/---
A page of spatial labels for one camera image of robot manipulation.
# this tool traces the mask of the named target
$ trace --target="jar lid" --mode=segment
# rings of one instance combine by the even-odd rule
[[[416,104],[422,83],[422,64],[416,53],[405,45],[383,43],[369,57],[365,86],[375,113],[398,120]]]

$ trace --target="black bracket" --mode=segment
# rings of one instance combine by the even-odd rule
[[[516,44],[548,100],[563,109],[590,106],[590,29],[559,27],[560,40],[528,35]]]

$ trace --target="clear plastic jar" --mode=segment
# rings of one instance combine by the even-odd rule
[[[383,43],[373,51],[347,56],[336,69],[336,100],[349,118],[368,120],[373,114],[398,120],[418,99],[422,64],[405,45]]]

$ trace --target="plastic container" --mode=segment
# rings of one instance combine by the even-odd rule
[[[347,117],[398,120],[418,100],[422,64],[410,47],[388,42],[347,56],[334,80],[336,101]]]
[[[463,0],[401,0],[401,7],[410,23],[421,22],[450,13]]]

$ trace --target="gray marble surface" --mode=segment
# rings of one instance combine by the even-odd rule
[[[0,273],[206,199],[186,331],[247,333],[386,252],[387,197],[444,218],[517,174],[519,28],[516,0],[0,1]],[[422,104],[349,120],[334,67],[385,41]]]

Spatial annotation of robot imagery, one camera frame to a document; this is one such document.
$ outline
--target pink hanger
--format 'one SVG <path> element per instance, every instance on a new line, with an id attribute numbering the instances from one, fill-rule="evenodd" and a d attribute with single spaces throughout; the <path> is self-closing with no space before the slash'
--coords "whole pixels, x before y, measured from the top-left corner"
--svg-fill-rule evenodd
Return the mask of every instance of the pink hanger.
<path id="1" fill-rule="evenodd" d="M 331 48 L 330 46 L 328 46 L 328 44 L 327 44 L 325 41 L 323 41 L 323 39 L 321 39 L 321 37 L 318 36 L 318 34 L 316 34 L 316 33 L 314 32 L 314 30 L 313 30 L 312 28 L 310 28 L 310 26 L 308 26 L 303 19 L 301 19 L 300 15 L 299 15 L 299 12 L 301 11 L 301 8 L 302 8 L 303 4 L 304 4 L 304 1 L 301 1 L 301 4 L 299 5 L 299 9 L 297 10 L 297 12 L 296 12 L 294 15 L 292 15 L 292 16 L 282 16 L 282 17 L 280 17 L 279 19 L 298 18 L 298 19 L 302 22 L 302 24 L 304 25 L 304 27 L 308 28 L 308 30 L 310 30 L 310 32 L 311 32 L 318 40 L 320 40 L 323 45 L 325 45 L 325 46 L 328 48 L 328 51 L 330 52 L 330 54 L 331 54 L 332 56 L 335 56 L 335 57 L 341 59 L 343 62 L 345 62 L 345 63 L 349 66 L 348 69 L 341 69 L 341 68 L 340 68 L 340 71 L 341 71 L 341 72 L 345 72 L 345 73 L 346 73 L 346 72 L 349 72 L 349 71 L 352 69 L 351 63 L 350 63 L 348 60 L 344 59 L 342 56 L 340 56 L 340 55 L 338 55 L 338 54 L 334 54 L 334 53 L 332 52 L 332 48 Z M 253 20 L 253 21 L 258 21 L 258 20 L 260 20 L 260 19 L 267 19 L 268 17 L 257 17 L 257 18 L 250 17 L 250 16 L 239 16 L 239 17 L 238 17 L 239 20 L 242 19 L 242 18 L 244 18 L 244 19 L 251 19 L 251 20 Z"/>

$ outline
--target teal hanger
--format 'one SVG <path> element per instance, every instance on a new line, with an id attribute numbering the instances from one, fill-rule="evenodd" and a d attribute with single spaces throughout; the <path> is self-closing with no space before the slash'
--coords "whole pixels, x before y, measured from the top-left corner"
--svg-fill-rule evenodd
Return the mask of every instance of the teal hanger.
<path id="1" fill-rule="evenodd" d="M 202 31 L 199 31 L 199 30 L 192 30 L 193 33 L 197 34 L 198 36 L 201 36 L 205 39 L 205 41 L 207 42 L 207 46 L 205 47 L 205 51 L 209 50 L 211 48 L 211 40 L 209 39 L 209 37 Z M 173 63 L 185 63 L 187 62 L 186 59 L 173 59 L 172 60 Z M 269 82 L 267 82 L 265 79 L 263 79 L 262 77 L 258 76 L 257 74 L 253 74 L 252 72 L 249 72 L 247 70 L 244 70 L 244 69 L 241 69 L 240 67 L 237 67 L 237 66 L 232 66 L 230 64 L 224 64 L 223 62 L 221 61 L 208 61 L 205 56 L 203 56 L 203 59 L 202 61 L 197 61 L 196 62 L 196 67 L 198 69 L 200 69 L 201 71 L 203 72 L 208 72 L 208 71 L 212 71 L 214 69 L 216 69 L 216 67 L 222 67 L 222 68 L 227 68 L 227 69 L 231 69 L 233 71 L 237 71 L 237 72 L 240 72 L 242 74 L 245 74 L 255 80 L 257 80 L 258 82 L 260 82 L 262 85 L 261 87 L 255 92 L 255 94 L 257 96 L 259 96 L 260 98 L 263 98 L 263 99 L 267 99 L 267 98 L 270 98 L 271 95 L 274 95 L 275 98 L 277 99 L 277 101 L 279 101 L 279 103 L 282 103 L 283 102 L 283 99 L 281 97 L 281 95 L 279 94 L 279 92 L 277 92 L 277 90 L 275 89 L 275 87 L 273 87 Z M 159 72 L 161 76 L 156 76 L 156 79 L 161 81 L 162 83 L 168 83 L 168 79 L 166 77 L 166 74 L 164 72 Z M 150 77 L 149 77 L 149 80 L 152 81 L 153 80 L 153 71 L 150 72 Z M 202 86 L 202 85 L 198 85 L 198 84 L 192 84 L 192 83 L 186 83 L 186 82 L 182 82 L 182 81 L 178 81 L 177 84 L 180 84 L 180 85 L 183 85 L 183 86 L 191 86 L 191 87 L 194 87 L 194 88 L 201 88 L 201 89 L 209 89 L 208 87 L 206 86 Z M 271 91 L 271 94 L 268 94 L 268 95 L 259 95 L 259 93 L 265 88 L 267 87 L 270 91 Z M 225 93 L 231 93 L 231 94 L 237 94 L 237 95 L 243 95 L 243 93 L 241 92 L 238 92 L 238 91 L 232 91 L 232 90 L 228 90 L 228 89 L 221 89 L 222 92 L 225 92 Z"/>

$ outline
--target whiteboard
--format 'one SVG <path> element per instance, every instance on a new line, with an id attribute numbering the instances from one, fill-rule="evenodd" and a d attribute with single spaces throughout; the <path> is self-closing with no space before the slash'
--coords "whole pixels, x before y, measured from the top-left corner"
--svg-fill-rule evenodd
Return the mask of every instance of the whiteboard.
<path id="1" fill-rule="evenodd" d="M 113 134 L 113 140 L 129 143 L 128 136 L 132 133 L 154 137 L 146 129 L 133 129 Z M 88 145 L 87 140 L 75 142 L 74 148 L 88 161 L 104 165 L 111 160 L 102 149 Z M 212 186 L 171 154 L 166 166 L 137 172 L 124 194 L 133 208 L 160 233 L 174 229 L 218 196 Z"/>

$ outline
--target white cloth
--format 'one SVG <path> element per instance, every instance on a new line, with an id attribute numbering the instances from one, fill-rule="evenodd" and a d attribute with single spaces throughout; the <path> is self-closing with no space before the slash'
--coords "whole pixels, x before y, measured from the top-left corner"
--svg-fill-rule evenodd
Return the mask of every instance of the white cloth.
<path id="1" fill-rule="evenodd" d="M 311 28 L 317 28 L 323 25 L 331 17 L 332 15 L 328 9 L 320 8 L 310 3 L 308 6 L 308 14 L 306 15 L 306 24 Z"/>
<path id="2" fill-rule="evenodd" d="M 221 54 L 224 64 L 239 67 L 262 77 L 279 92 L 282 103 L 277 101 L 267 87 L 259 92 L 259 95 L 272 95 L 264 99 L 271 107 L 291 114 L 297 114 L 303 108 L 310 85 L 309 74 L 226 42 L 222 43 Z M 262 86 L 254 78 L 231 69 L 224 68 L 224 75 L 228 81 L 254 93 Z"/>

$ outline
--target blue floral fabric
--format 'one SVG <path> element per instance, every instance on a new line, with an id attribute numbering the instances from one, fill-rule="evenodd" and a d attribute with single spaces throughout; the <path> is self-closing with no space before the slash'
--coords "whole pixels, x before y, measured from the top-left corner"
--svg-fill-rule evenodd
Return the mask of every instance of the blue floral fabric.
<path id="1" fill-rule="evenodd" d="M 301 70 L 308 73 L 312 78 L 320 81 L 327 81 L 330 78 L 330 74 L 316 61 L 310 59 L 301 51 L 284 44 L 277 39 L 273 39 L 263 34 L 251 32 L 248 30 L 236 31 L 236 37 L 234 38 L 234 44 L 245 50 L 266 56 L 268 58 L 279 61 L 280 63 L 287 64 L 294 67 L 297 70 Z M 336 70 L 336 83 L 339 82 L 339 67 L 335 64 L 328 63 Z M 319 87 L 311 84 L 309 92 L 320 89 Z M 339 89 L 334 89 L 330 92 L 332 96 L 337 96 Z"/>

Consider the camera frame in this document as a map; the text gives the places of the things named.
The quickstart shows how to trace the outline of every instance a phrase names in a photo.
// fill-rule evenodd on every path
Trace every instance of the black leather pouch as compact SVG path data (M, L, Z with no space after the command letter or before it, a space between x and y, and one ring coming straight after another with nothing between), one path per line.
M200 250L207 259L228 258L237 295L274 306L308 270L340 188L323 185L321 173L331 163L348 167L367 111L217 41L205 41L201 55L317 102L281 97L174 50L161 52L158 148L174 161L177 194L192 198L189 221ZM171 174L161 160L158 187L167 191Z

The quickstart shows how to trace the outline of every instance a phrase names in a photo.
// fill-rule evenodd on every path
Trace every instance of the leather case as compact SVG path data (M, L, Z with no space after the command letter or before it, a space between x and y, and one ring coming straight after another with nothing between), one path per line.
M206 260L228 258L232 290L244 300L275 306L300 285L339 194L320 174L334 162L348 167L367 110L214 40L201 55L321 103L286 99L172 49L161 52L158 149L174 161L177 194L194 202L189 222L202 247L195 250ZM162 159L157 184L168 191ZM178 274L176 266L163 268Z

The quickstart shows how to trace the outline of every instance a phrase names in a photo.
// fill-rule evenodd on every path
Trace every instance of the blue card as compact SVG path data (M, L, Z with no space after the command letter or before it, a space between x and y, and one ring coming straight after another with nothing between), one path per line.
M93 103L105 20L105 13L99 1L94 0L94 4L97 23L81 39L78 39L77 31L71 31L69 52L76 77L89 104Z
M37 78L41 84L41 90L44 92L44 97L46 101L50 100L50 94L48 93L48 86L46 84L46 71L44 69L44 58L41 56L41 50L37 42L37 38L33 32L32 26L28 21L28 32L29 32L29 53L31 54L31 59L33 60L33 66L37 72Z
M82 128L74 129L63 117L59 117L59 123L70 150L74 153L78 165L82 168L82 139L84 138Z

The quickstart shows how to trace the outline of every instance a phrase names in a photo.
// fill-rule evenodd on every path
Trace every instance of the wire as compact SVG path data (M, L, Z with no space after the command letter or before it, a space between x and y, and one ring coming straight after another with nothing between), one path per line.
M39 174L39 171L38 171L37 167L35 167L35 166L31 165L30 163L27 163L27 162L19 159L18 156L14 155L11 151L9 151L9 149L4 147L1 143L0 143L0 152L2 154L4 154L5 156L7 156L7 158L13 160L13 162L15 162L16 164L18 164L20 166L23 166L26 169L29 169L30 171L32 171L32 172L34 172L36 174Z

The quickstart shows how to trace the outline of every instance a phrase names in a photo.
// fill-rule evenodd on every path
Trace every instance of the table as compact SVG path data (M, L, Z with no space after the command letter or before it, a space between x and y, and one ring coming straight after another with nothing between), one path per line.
\---
◆ **EXERCISE**
The required answer is each line of the data in which the word "robot" appears.

◆ **TASK RESULT**
A page of spatial labels for one camera image of robot manipulation.
Spatial annotation of robot imagery, one camera frame to a document; this is one such document.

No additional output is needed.